Here are some pictures of Ben's first haircut. He was sitting in his Bebe pod playing with this toy. I have been wanting to do this for like a month. I just grabbed some scissors and committed to the idea. He was fairly still the whole time. I just trimmed up his neck and the sides. He looks so handsome!


fun in the high chair

like father, like son
love from auntie Al and sosa

priceless expression
discovered what bouncing is all about
mommy is so much fun to play with :)

Saturday, September 5, 2009

In five days I will have a six month old. Unbelievable. This is the age I always imagined myself looking forward to when I was pregnant. I thought he wouldn't be eating solids until now. Wrong. We started that at 41/2 months. But this is an event that I was excited about. It is so much fun to pick out what he will eat and organize them in his food cabinet. Another milestone that can usually be expected around the six month marker is sitting up on their own. This will be so much fun because our play time can be more interactive, and bath time can be more than laying in a hammock while I hum the Titanic theme song. Not that I won't miss the serenity that our bath time brings; it will be different and wonderful.
Today, I guess my excitement got the best of me because even though he is not quite sitting up by himself, we practiced sitting up and practiced and practiced some more. He went for a whole minute without me even touching him. He was so focused on his new exciting toy. So, I know he can do it. And, when bath time rolled around, he had his first bath with mommy in our tub. It was the one of the BEST moments I have had with him to date. There is nothing like holding your baby close to your heart while he just lays there calmly in the water. It's 9:00 now, and he is sleeping soundly for the night.
He took a 31/2 hour nap today, which is a little unusual for him. I think all the extra activity wears him out, not to mention he's a growin. The time we were given was swell spent. We definitely watched 4 episodes of 24 Season 7. We're addicts. We do this with 24. Watch the heck out of it, and then go without anything until the next season comes on DVD. Tomorrow we are going to the Astros game with the Fash side of the family. Should be interesting considering it takes place during Ben's nap time. We shall see.
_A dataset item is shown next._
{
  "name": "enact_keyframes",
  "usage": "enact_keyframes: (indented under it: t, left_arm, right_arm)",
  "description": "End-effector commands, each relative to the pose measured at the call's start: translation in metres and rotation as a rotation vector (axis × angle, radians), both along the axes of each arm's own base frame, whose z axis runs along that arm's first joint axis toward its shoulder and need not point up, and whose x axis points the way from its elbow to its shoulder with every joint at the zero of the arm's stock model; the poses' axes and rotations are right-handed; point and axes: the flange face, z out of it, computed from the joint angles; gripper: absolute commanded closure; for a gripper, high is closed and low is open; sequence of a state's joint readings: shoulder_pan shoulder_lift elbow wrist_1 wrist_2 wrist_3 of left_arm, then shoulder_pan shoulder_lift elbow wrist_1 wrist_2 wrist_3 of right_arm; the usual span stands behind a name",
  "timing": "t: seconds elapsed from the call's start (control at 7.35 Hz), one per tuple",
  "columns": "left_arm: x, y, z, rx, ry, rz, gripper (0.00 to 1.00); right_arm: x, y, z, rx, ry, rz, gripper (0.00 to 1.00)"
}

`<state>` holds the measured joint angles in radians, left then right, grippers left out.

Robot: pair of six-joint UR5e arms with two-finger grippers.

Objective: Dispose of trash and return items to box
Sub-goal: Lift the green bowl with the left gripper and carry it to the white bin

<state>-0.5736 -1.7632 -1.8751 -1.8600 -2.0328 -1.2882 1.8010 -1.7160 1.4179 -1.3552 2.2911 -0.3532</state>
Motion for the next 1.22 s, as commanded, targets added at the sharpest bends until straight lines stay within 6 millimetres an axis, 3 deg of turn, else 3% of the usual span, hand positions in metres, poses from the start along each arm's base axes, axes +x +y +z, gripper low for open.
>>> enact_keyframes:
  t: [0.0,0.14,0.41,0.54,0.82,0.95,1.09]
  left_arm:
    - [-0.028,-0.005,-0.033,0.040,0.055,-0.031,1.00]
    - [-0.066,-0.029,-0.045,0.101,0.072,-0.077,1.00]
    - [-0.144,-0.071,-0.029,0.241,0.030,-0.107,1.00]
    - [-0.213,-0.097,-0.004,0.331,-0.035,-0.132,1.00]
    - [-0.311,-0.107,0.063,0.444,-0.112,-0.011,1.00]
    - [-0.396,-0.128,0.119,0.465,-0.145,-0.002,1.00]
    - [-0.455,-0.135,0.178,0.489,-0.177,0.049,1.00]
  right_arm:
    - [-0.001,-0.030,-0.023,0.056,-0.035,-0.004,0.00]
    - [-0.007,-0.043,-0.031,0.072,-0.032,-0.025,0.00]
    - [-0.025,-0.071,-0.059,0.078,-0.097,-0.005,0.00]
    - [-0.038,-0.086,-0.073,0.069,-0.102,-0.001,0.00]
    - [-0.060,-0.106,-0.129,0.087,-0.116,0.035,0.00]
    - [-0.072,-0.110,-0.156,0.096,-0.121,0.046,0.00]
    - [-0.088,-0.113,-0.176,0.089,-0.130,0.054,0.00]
Wednesday, September 2, 2009

today is the day that the Lord has made

today is a glorious day. the dogs are at the groomers (thanks ann), and it is a beautiful day in tx. ben and i went on a walk this morning. he tried out the swing at the park for the first time. loved it! he was just looking around at the trees and birds. i have a moment right now while he is by my side rolling around and stretching to reflect back on the last 6 months.

i feel overcome with happiness when i think about the blessings in my life. God has graced me with my perfect husband, a healthy baby, a loving family. i mean this is what it's all about. there are so many distractions that can lead me astray and unfocused, but when i have a moment like this, when life is so gloriously simple, i can really sit back and remember what is most important.



ben, i love today and you don't understand when i tell you. actually, you laugh in my face, but i want you to know that i am overwhelmed with it, and i promise to teach you how to love like this one day too!

Monday, August 31, 2009

Friday, August 28, 2009

old mcdonald had a _____

Rolling
Eating solid fruits and veggies
laughing
sleeping through the night

WE LOVE HAVING A 5 MONTH OLD!!!



Ben is not at the point quite yet where he is crawling and getting into stuff, but is so animated! He does something new everyday. Today, he lifted his butt up in the air when he rolled over. Oh, and before he takes a bite of food, he'll go "MMMMMM." And, in the car, if he is fussy (needing to get home after mommy kept him out too long), singing Old McDonald calms him down. So much so, that I have to keep singing until the farmer has dolphins, lions, and dragons on the farm.